Prediction is a useful technique for compressing data streams. Many of the existing compression algorithms for floating-point numbers adopt prediction-based differencing to achieve favorable compression ratios, including lcfp [7], ndims [11], fpzip [10] and etc. [18, 19, 21]. In an ideal case, the predicted value is exactly equal to the real value and the differencing residues are all zero bits.

A major challenge facing prediction techniques is that there is no “master key” for all types of climate data. Different climate variables in a climate data set are associated with different physical rules and processes. Thus, different prediction schemes are needed to decouple the correlations of numerous climate variables. Our solution is to first learn the features of the multidimensional data and then adaptively select the best prediction scheme from among a pre-defined set of prediction schemes based on the learning results.

The primary purpose of the learning phase is to determine whether prediction can be successfully applied to the data and if so, which predictor is most suitable. The learning phase proceeds as follows. For each multidimensional (usually 3D or 4D) array, we distinguish the time dimension from the spatial dimensions (usually 2D or 3D) and treat the multidimensional array as values in the spatial dimensions that are evolving along the time dimension.

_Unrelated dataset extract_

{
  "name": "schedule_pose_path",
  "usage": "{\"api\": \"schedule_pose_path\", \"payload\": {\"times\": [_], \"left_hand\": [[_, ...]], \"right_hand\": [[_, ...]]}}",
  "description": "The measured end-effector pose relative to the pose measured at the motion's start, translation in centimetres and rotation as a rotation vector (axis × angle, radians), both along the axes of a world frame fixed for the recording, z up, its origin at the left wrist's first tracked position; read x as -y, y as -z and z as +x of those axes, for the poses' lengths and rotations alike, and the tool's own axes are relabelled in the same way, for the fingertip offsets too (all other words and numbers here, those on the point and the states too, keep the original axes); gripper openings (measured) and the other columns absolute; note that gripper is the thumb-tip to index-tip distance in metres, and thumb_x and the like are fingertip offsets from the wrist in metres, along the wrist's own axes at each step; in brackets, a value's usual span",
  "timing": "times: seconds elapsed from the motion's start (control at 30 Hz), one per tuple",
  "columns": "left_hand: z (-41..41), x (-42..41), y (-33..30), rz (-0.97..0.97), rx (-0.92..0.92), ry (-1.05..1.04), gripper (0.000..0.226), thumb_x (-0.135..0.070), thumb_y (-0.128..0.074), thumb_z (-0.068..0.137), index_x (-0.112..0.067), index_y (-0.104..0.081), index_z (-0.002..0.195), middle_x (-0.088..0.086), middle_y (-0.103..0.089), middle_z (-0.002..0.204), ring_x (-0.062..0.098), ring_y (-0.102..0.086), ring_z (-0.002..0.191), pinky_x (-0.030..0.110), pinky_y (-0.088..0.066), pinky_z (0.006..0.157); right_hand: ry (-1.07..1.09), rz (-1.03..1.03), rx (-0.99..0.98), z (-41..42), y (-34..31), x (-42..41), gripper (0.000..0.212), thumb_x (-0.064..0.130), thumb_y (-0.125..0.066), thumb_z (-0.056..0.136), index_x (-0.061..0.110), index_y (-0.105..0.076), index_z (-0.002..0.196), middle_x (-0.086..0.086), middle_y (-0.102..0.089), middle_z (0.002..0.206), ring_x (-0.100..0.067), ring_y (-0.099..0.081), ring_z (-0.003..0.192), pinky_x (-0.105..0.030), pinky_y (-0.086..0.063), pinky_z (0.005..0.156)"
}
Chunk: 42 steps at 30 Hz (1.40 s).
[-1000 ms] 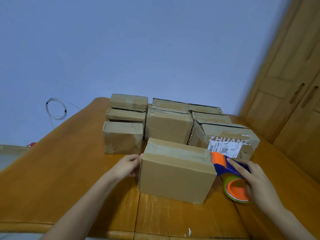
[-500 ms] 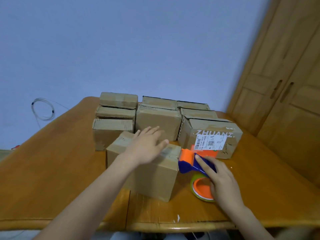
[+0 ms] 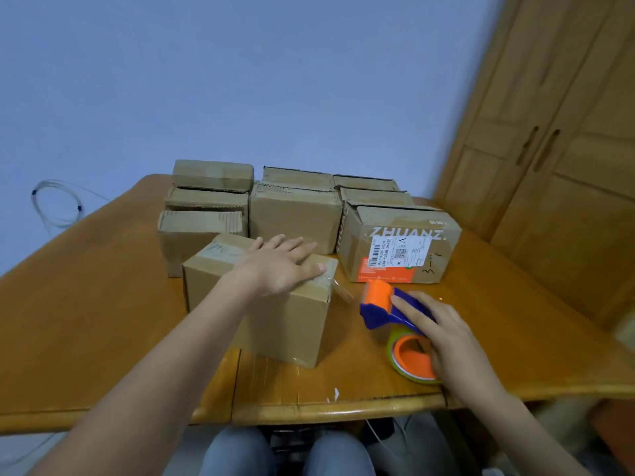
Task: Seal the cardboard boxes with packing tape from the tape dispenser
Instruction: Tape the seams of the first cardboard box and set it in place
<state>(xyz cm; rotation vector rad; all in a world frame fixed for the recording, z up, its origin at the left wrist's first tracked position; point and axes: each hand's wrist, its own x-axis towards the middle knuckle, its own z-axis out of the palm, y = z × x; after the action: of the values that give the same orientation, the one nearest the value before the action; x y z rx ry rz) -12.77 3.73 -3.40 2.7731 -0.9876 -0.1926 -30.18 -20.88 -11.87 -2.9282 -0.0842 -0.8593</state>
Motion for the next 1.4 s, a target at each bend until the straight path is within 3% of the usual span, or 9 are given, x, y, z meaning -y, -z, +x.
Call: {"api": "schedule_pose_path", "payload": {"times": [0.1,0.33,0.6,0.73,0.83,0.93,1.0,1.2,1.4], "left_hand": [[0.1,0.1,0.1,0.003,-0.009,-0.003,0.066,-0.068,-0.018,0.093,-0.040,-0.006,0.152,-0.011,0.000,0.161,0.016,0.007,0.148,0.045,0.007,0.118],[0.1,0.1,0.0,0.011,0.008,-0.007,0.066,-0.068,-0.018,0.093,-0.040,-0.008,0.152,-0.012,-0.003,0.161,0.016,0.004,0.148,0.045,0.006,0.117],[0.1,0.3,0.1,0.010,0.022,-0.003,0.065,-0.067,-0.017,0.093,-0.040,-0.008,0.151,-0.012,-0.004,0.161,0.016,0.003,0.148,0.045,0.006,0.117],[0.0,0.4,0.0,0.016,0.031,0.000,0.066,-0.068,-0.017,0.092,-0.041,-0.007,0.151,-0.012,-0.004,0.161,0.017,0.002,0.148,0.046,0.005,0.118],[0.0,0.6,0.1,0.032,0.041,0.000,0.066,-0.068,-0.016,0.092,-0.041,-0.007,0.151,-0.012,-0.004,0.161,0.017,0.002,0.148,0.046,0.005,0.118],[0.0,0.5,0.1,0.042,0.051,0.002,0.066,-0.068,-0.016,0.092,-0.040,-0.006,0.151,-0.011,-0.004,0.161,0.018,0.002,0.148,0.046,0.004,0.118],[-0.2,0.5,0.0,0.034,0.052,0.003,0.065,-0.067,-0.017,0.093,-0.040,-0.007,0.151,-0.011,-0.005,0.161,0.018,0.001,0.148,0.046,0.004,0.118],[-0.4,0.4,-0.1,0.024,0.055,0.005,0.065,-0.066,-0.020,0.094,-0.038,-0.009,0.152,-0.010,-0.007,0.161,0.019,-0.001,0.148,0.046,0.002,0.118],[-0.6,0.5,-0.2,0.019,0.054,0.000,0.064,-0.065,-0.020,0.094,-0.038,-0.009,0.152,-0.010,-0.006,0.161,0.018,-0.001,0.148,0.045,0.002,0.118]], "right_hand": [[0.027,-0.042,-0.004,-1.6,0.1,1.0,0.121,-0.015,-0.079,0.053,0.045,-0.027,0.144,-0.001,-0.045,0.133,-0.020,-0.043,0.106,-0.041,-0.051,0.075],[0.037,-0.297,-0.162,0.2,-0.9,-0.9,0.116,0.011,-0.095,0.042,0.036,-0.040,0.140,-0.003,-0.057,0.125,-0.022,-0.053,0.103,-0.033,-0.052,0.070],[-0.024,-0.413,-0.245,3.0,-2.2,-2.7,0.104,0.016,-0.093,0.050,0.039,-0.042,0.138,-0.001,-0.060,0.122,-0.020,-0.062,0.097,-0.031,-0.053,0.066],[-0.053,-0.450,-0.288,3.7,-3.6,-2.6,0.092,0.013,-0.084,0.068,0.042,-0.038,0.142,-0.004,-0.055,0.129,-0.025,-0.058,0.105,-0.036,-0.051,0.075],[-0.058,-0.552,-0.306,4.0,-5.5,-3.7,0.082,0.014,-0.081,0.072,0.042,-0.042,0.138,-0.006,-0.058,0.125,-0.028,-0.057,0.099,-0.039,-0.049,0.072],[-0.055,-0.568,-0.431,4.3,-7.4,-4.9,0.061,0.018,-0.042,0.101,0.049,-0.015,0.146,-0.004,-0.033,0.145,-0.030,-0.037,0.121,-0.043,-0.033,0.095],[-0.030,-0.620,-0.473,4.6,-8.5,-5.8,0.054,0.021,-0.030,0.104,0.049,-0.011,0.146,-0.005,-0.032,0.143,-0.030,-0.034,0.123,-0.042,-0.031,0.096],[-0.018,-0.726,-0.471,5.9,-10.5,-7.7,0.047,0.023,-0.029,0.104,0.048,-0.026,0.143,-0.007,-0.044,0.125,-0.031,-0.042,0.112,-0.043,-0.036,0.088],[-0.029,-0.750,-0.495,6.0,-11.1,-7.8,0.046,0.024,-0.030,0.104,0.047,-0.026,0.144,-0.008,-0.044,0.126,-0.033,-0.043,0.112,-0.044,-0.037,0.088]]}}
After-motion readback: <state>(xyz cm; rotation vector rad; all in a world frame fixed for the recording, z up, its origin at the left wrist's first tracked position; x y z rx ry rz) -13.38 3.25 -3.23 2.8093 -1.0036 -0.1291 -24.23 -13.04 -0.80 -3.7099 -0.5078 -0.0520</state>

From among a pre-defined set of prediction schemes, the accuracy of each predictor is evaluated over several consecutive time steps, and the predictor that offers the most accurate predictions for the array is selected.

3.2 Prediction

Predictor design and selection are key to czip. An efficient predictor for climate data must achieve a higher compression radio than common predictors. We developed a set of predictor candidates for climate data. This predictor set exploits the correlations among values to predict the next value to be encoded based on a set of previously encoded values. The optimal predictor is selected based primarily on accuracy and speed. The differencing residual between the real value and its predicted result will be smaller if the predicted result is more accurate. Moreover, users cannot tolerate slow speeds for the compression of data.

Table 1 Predictor candidates: each predictor attempts to exploit the correlations along one dimension or among several dimensions (by means of Lorenzo predictors)

Table 1 lists a set of predictor candidates designed based on our known knowledge of physical climate processes and existing work [11]. There are three categories of predictors available in czip. The first category addresses spatial correlations, and the second category addresses time correlations. For each dimension, we use the simple yet effective first-order and second-order polynomial predictors provided by [20, 22, 23]. Furthermore, to exploit the potential correlations of nearby values in higher dimensions, we include a third category of predictors named Lorenzo predictors [11], which are general-purpose predictors for multidimensional arrays [10, 20]. In an n-dimensional cube, the Lorenzo predictor computes the predicted value of a corner from the scalar values of the other \((2^n-1)\) corners. As shown in Fig. 3, in the 2D case, i.e., Lorenzo(XY), we can add the scalar values of the two green “a” corners and subtract the value of the red the “b” corners; in the 3D case, i.e., Lorenzo(XYZ), we can add the values of the “a” corners, subtract the values of the “b” corners, and add the values of the “c” corner; in the 4D case, i.e., Lorenzo(XYZT), we can add the values at the first and third degree neighbors and subtract the values of the second and fourth degree neighbors [11].

Fig. 3
figure 3

In an n-dimensional cube, the Lorenzo predictor computes the predicted value at a corner from the scalar values at the other \((2^n-1)\) corners

Because the number of values accessed by the Lorenzo predictors increases exponentially with the number of dimensions, the computational cost of the Lorenzo predictors is much higher than that of the other predictors. In czip, low-cost predictors are preferred if they can achieve comparable accuracy to that of the Lorenzo predictors. We implement the predictor selection phase of czip in the following three steps.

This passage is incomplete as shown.